Il n'y aura pas eu de surprise au terme de l'examen du 17e recours inscrit au Rolle du Conseil Constitutionnel. Le recours vient d'être rejeté par Clement Atangana et les autres membres du Conseil. Mais la surprise aura été la forte mobilisation des camerounais qui ont tenu à suivre attentivement les débats durant ces trois jours.
Les camerounais ont rêvé. Au terme de trois jours palpitants de débats retransmis en direct devant le monde entier. On aurait dit que les lions indomptables jouaient le Brésil en finale de la coupe du monde de Football. Le contentieux aura fait rêver plus d'un.
Sur les motos, les bensikineurs avaient connecté des haut-parleurs retransmettant les travaux du Palais des Congrès. La radio collée à l'oreille ou à travers les oreillettes, les camerounais dans les rues étaient attentifs. Hassan moto-taximan opérant dans la cité universitaire SOA avait intérêt selon lui à suivre attentivement le dérouler de ce contentieux : "je suis bensikineurs mais je suis aussi étudiant à l'Université. Je fais troisième année droit. Donc pour moi en tant qu'étudiant c'est un moment historique. Je ne veux rien rater mais il faut que je travaille pour manger".
Il faut rappeler que ces trois jours n'étaient pas fériés et chômer au Cameroun. Mais c'est tout comme. On aurait dit que les citoyens s'étaient passé les mots pour faire fonctionner le pays au rythme des débats plutôt houleux du Palais des Congrès.
Dans les administrations publiques, le même engouement était perceptible.

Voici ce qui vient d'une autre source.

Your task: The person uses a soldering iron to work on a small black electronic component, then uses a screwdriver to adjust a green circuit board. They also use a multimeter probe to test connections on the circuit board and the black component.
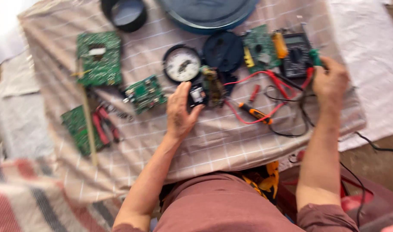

Les agents de l'État, poste radio branchée sur le poste national de la CRTV, pour ceux qui ont la chance d'avoir un téléviseur dans leurs bureaux, c'étaient des chaînes de télévisions locales, reprenant le signal de CRTV News qui captivaient l'attention. Entre deux dossiers il fallait jeter un coup d'œil pour savoir à quel niveau on se situe déjà. Qui parle? Comment réagit le magistrat Clément Atangana? L'attention était à son comble. Dans d'autres services, l'occupant du bureau gardait la télécommande à portée de main. Lorsqu'un usager faisait son entrée, il diminuait le volume, une fois celui-ci repartit, il augmentait le volume de son téléviseur pour ne rien manquer de ce qui se dit.
Dans les chaumières, les ménagères ont tronqué leurs Novellas habituels pour se laisser entrainer par ce qui faisait désormais battre le coeur de la nation, le contentieux Post-électoral. Encouragée dans cet élan par les stations de télévision qui ont mis de côté leurs programmes quotidiens pour la retransmission exclusive des débats devant le Conseil. Ne comprenant pas grand-chose au jargon juridique déployé à l'occasion, elles étaient par contre très émues par l'éloquence des avocats, le calme et la courtoisie du Président du Conseil, de la jeunesse et du courage de Me Michèle Ndoki. Michèle Ndoki qu'elles ont d'ailleurs considéré comme la seule amazone dans cette forêt de phallocrates.
À tout point de vue, cette session 2018 du contentieux Post-électoral restera fortement gravée dans la mémoire des camerounais. Un moment devenu historique, peut-être pas par ses décisions, mais tout au moins par la fabuleuse odyssée des avocats du candidat Maurice Kamto.